Plus if you didn't say anything back, you'd have to keep it all inside, it's best to get it all out, get the last word and delete/block the assholes so they can't come back.

PS I love your blog, I'm going to go try that Rimmel mascara thanks to your review!


----------



## SparklingWaves (Jul 26, 2008)

I did not see the post, because it was deleted.  I think that was the best thing to do in this situation.  

You are a really beautiful woman, so you are going to encounter jealously on the internet.


----------



## florabundance (Jul 26, 2008)

Destiny's child said it best lol:

"There's plenty of people who dont like me, but there's ten times more who love me, and i love myself"


----------



## user79 (Jul 26, 2008)

I get some haters on my YT channel, I just block, remove comment, and ignore. Don't give them the benefit of getting a rise out of ya!


----------



## ellienellie (Jul 26, 2008)

You are stunning hun, and whoever it was, was obviously a rather sad and jealous individual.
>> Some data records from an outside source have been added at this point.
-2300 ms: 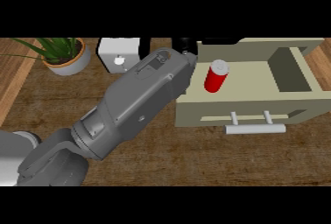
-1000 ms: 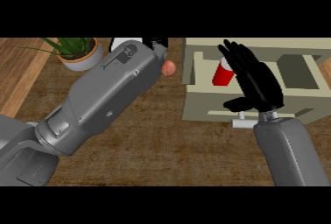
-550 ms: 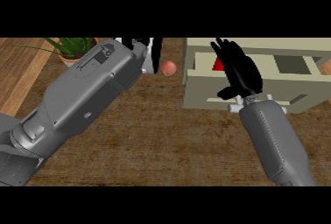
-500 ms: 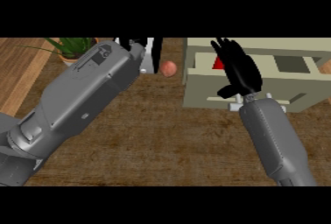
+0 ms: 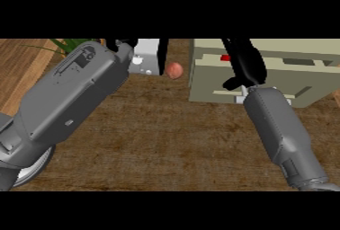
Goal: Pick up the can, place it into the drawer and close the drawer
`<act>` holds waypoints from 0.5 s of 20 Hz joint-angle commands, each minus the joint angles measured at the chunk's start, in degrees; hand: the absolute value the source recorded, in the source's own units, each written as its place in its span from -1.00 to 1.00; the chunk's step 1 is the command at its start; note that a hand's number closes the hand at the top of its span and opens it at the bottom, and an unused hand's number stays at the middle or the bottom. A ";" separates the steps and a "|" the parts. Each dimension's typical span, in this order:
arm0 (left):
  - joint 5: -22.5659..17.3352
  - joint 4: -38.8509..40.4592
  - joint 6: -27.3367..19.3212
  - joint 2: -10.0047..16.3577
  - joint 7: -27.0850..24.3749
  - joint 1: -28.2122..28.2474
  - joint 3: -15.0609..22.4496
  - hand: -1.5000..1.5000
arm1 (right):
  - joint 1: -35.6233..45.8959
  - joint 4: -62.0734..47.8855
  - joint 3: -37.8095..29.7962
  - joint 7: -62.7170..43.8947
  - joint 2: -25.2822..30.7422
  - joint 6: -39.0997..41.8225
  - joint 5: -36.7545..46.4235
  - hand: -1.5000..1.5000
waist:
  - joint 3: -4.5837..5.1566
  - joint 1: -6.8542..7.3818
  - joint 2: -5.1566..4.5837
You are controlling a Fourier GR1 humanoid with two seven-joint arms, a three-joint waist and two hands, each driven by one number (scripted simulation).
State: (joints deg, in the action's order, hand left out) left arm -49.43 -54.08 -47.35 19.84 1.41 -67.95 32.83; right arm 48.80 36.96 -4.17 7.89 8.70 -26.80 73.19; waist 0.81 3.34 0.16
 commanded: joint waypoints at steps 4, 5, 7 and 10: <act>1.16 -5.37 -0.74 0.83 1.06 2.79 -0.30 -1.00 | 6.23 -12.36 -4.27 1.18 1.62 -7.96 -0.37 -1.00 | -0.93 1.15 -1.45; 2.06 -5.61 -1.38 3.08 2.30 2.69 0.26 -1.00 | 5.87 -14.02 -3.97 -0.07 0.99 -9.02 0.68 -1.00 | -0.94 1.42 -1.36; 2.29 -5.71 -1.29 2.09 1.88 3.18 -0.24 -1.00 | 8.68 -15.69 -4.58 -1.50 0.02 -11.13 0.96 -1.00 | -0.93 1.05 -1.47; 2.25 -8.43 -0.08 5.10 4.53 3.17 -0.27 -1.00 | 10.33 -18.20 -6.47 1.37 3.83 -12.28 -0.22 -1.00 | -0.97 1.93 -1.61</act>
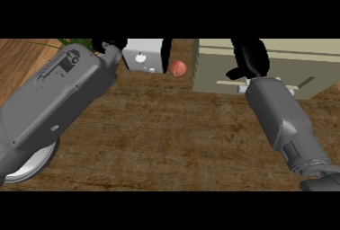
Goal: Pick up the can, place it into the drawer and close the drawer
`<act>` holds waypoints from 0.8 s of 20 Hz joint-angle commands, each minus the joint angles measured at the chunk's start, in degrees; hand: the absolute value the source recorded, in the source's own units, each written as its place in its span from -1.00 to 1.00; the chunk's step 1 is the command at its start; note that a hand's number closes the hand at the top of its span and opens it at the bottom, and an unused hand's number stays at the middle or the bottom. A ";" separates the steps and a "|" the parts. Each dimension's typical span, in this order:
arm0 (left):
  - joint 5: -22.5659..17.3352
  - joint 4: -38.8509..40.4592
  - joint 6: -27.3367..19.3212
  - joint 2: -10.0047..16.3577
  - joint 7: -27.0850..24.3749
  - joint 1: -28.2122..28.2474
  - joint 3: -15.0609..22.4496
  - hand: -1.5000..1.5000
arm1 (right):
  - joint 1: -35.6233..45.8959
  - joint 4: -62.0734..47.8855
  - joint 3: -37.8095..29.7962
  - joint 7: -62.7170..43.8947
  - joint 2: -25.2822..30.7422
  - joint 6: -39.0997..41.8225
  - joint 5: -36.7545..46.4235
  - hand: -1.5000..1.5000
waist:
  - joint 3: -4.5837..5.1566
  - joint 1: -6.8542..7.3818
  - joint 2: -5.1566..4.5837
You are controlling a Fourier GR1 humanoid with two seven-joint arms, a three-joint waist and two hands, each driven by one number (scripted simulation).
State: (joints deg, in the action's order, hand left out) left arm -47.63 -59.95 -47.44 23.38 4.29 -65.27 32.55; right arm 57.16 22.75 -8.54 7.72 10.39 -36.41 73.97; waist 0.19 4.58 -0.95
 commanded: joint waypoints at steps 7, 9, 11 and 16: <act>1.49 -3.32 -0.02 1.66 2.12 0.58 -1.05 -1.00 | 10.22 -8.16 -2.38 -1.98 2.94 -1.25 0.51 -1.00 | -0.32 0.54 -0.81; 1.48 -5.25 -0.06 2.01 2.40 2.93 -0.45 -1.00 | 9.86 -9.28 -2.13 -3.71 2.24 -3.03 1.32 -1.00 | -0.31 1.63 -0.91; 1.68 -6.11 1.66 3.73 2.55 3.26 -0.45 -1.00 | 11.71 -9.72 -2.92 -2.54 5.24 -0.81 0.69 -1.00 | -0.32 2.13 -1.08; 1.70 -8.32 0.51 4.53 5.41 2.14 -0.67 -1.00 | 13.78 -11.73 -4.78 3.09 4.41 4.33 -1.97 -1.00 | -0.39 2.28 -0.90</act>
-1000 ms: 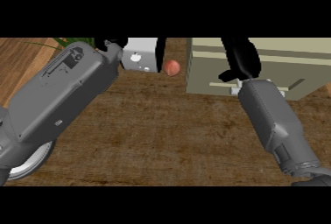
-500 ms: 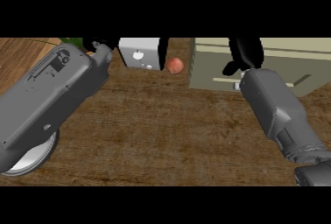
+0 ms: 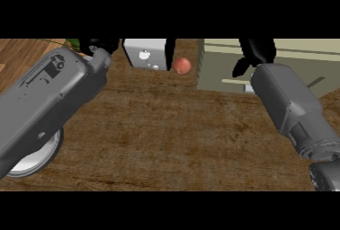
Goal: Pick up the can, place it into the drawer and close the drawer
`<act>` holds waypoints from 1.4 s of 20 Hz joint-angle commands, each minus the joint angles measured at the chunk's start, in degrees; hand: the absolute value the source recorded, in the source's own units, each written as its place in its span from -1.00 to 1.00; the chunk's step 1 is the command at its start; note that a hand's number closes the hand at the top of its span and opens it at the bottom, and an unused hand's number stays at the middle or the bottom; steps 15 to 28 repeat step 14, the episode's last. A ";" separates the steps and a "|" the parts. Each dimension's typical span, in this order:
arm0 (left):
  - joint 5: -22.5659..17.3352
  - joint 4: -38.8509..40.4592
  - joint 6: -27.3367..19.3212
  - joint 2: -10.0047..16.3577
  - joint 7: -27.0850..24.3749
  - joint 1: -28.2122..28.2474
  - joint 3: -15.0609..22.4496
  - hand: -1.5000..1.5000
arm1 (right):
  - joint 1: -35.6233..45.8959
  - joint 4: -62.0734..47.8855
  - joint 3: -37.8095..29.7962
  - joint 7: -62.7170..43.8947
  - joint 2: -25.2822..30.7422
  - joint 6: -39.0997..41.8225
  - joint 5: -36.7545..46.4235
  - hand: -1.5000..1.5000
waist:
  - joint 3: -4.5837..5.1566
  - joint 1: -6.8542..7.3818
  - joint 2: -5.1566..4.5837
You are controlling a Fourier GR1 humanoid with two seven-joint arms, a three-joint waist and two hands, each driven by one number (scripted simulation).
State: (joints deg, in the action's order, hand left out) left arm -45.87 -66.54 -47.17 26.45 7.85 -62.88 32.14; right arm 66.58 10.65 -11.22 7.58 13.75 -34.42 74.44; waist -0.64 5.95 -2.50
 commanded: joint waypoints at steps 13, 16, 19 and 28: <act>1.01 -6.49 -1.66 2.03 3.12 2.19 0.50 -1.00 | 4.28 0.80 -22.69 17.63 -0.53 14.03 -24.53 -1.00 | 0.35 0.34 0.75; 1.28 -5.13 -1.55 0.76 1.56 4.15 0.56 -1.00 | 5.16 0.55 -22.64 16.29 -3.26 12.67 -24.52 -1.00 | 0.45 -0.06 0.52; 1.28 -5.13 -1.55 0.76 1.56 4.15 0.56 -1.00 | 5.16 0.55 -22.64 16.29 -3.26 12.67 -24.52 -1.00 | 0.45 -0.06 0.52; 1.28 -5.13 -1.55 0.76 1.56 4.15 0.56 -1.00 | 5.16 0.55 -22.64 16.29 -3.26 12.67 -24.52 -1.00 | 0.45 -0.06 0.52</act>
Who wouldn't want to have your looks?! (I sure would)
Keep up the blogging, you're fab at it!!
x


----------



## purrtykitty (Jul 26, 2008)

Becky, you're beautiful and don't let anyone tell you otherwise.  They are just jealous and have nothing better to do with their time.


----------



## lexiesupagirl (Jul 26, 2008)

Hi Becky (i dunno if can call you that?;p) I have to say, that haters are just jealous.. I understand someone might not like your makeup or whatever, but some ppl are just harsh without proving any point... And i understand someone has different style than yours- like me, Im more rock chick than a playboy blond kind of girl BUT I still enjoy your videos and your blog. I hate it when ppl are so stupid and ignorant. keep up with great work and just ignore them.. cos there are always haters there you cant help it. Im sorry if I made any mistakes, my English isnt perfect;p


----------



## astronaut (Jul 27, 2008)

Random haters... they're basically children or more older people who really need to grow up.


----------



## angeliquea~+ (Jul 27, 2008)

I know it's easier said than done but try not to worry about this person, because anyone who feels compelled to go on someone else's blog and annonymously leave comments like that is:

a. A complete sad case
b. Deeply insecure
c. Has no life

Think about it, no one who has high self esteem and a happy, fulfilling life goes around doing things like that. Keep your head up because you're above that!


----------



## babyjazy21 (Jul 27, 2008)

This person is just a HATER! You know whats funny? that these people have to hide behind a computer and be anonymous and talk to much crap because they dont have the nerve to show their identity. 
One word that describes them is JEALOUS! thats the only reason they are hating on you because you are so beautiful and they are so unsecure of themselves that they have to hide behind a computer to insult you.
Keep your head up hun, dont let the haters bring you down.
Ugh i hate haters!!!!!


----------



## LMD84 (Jul 27, 2008)

it makes me so angry that people think it's ok to do this kinda thing! the internet is a great thing but why do we have to put up with so much shit from people on it?! it's happened to me before, i've posted pictures or told certain stories about my life on forums and blog sites - and you always get some snotty person shitting all over you.

just be pleased that you're a better person than this loser.


----------



## Beauty Mark (Jul 27, 2008)

The armchair psychologist in me says that they're probably very scared and powerless feeling in their real life, so they take as much joy in being mean online because they will never be confronted about it the way that they would in real life.

In other words, they're probably very pathetic individuals who aren't brave enough to be that way in real life


----------



## MissCreoula (Oct 6, 2008)

You can moderate your blogs (before they even get posted) so those nasty comments are never viewed (only by you) & then you just delete them.


----------



## Kayteuk (Oct 7, 2008)

Just block them and dont let their comments get ya down =) You have a nice blog and stupid people shouldent be ablet to wreck it. I agree witht the person who said to report the abuse. Definitly give that a try.


----------



## kittykit (Oct 7, 2008)

Block them, ignore them. These are normally little children / losers who don't have a life. It's your blog, if they don't like it, there's always the X in the right corner they can click on or just leave.


----------